## PROBLEM DETAILS
A bare number is the only acceptable answer: how many lines of these entries include "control"?

Collected data entries

Content starts

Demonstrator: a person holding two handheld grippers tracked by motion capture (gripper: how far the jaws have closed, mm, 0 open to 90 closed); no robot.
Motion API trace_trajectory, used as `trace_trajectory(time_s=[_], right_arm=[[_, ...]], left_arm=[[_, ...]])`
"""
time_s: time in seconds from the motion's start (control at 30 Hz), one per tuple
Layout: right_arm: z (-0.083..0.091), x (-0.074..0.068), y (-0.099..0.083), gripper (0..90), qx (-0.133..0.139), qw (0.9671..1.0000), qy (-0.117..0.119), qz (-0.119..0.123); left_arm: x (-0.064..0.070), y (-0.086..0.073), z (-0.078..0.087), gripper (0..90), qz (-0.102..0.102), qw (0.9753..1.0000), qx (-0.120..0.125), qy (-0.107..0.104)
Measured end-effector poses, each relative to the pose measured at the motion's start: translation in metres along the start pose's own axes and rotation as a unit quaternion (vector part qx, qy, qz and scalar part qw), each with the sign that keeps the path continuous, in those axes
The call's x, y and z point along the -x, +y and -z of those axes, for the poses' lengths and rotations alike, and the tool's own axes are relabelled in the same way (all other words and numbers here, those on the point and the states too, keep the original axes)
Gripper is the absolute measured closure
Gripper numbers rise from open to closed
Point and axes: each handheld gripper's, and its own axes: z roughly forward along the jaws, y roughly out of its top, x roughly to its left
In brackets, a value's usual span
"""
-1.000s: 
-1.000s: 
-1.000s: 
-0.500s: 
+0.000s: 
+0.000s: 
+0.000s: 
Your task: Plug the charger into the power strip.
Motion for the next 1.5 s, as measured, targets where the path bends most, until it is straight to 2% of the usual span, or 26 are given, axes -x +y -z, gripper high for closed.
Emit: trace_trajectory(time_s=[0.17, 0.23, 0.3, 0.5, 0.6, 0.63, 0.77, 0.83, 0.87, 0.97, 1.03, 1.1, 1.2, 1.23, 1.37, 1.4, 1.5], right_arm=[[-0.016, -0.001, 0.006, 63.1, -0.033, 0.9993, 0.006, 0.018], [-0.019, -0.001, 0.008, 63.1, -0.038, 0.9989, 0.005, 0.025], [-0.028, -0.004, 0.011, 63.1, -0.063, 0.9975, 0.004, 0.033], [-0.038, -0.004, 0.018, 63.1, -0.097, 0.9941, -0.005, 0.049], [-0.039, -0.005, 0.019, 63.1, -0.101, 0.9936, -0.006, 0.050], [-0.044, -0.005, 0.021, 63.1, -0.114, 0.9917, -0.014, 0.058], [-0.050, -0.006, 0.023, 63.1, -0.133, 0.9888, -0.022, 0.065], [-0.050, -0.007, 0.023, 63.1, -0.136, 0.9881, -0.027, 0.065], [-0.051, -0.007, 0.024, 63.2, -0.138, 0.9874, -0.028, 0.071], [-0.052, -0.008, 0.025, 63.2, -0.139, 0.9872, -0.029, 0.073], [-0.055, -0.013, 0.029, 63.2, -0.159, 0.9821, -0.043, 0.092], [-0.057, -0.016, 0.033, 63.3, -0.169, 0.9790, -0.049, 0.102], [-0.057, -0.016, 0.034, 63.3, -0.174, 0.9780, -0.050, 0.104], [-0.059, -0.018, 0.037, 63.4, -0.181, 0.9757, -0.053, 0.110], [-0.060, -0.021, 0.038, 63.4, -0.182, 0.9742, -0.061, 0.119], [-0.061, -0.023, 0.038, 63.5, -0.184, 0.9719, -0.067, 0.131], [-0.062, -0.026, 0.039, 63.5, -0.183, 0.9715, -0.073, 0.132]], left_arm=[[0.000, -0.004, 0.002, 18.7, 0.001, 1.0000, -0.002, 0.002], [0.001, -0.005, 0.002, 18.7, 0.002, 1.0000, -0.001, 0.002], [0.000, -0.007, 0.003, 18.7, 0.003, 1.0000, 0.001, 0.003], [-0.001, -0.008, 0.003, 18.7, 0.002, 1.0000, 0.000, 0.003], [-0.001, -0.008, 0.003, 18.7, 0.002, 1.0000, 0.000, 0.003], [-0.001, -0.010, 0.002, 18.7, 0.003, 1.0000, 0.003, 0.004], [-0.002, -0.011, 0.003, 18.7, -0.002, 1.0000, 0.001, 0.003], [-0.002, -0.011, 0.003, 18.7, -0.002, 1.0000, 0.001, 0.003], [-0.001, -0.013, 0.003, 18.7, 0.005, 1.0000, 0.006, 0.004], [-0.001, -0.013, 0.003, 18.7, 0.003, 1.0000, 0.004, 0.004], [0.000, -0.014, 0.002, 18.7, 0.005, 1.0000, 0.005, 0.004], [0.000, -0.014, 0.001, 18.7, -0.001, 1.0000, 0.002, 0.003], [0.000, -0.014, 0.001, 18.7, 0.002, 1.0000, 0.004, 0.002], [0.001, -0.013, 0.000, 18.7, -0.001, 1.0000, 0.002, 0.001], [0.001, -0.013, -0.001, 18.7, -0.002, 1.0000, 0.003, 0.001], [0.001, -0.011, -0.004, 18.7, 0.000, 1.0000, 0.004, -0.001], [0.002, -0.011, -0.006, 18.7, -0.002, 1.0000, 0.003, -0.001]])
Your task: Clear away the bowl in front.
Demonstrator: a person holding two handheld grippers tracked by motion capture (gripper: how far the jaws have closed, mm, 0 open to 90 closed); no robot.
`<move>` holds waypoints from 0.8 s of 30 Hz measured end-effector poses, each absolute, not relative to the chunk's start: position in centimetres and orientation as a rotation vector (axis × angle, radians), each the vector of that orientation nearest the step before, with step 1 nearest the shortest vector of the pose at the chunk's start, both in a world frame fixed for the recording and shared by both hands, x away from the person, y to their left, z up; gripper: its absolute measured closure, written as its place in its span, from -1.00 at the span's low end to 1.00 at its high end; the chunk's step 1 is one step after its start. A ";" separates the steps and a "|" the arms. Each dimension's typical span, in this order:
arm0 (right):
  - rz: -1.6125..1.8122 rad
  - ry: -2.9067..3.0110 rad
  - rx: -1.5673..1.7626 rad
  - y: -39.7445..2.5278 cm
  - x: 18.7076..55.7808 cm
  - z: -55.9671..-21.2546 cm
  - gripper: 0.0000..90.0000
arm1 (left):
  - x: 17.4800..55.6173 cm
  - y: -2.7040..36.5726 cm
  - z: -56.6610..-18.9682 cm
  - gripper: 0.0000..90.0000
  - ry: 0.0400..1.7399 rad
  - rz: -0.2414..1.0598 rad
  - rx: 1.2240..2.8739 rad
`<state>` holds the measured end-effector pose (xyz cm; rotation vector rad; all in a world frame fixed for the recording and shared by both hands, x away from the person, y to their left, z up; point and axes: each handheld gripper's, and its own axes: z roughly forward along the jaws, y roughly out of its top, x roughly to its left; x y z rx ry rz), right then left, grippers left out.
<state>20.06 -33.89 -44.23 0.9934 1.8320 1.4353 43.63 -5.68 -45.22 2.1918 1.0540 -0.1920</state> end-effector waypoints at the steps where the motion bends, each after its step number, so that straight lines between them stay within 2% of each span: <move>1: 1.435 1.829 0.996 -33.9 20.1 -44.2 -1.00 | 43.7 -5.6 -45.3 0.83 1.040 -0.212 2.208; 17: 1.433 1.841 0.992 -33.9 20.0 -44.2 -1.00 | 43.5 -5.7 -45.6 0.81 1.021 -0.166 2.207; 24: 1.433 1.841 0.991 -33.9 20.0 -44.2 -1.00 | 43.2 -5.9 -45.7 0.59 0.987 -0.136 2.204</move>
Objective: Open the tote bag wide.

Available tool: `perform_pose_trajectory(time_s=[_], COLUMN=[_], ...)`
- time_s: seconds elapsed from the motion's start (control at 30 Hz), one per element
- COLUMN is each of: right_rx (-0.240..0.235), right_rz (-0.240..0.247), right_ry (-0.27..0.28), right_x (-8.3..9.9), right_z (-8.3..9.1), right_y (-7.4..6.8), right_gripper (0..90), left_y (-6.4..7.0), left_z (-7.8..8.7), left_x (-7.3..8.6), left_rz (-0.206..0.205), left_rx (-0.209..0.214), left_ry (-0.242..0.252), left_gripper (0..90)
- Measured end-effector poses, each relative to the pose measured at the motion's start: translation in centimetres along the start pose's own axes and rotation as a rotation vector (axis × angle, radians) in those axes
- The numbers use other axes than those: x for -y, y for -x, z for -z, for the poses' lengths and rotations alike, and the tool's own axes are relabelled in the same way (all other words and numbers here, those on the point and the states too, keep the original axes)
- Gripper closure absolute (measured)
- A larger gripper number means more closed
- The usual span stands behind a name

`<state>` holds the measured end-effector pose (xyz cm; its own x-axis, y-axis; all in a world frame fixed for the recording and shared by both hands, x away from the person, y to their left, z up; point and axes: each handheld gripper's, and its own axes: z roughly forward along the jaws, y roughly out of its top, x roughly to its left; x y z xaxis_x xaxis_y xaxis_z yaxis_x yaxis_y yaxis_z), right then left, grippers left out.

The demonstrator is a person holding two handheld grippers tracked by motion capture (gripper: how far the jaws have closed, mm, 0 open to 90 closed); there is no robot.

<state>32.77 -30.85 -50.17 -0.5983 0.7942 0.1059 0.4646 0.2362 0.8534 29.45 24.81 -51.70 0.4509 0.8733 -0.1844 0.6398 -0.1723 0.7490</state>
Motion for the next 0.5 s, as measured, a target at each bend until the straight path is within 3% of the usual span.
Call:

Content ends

## EXERCISE RESULT
2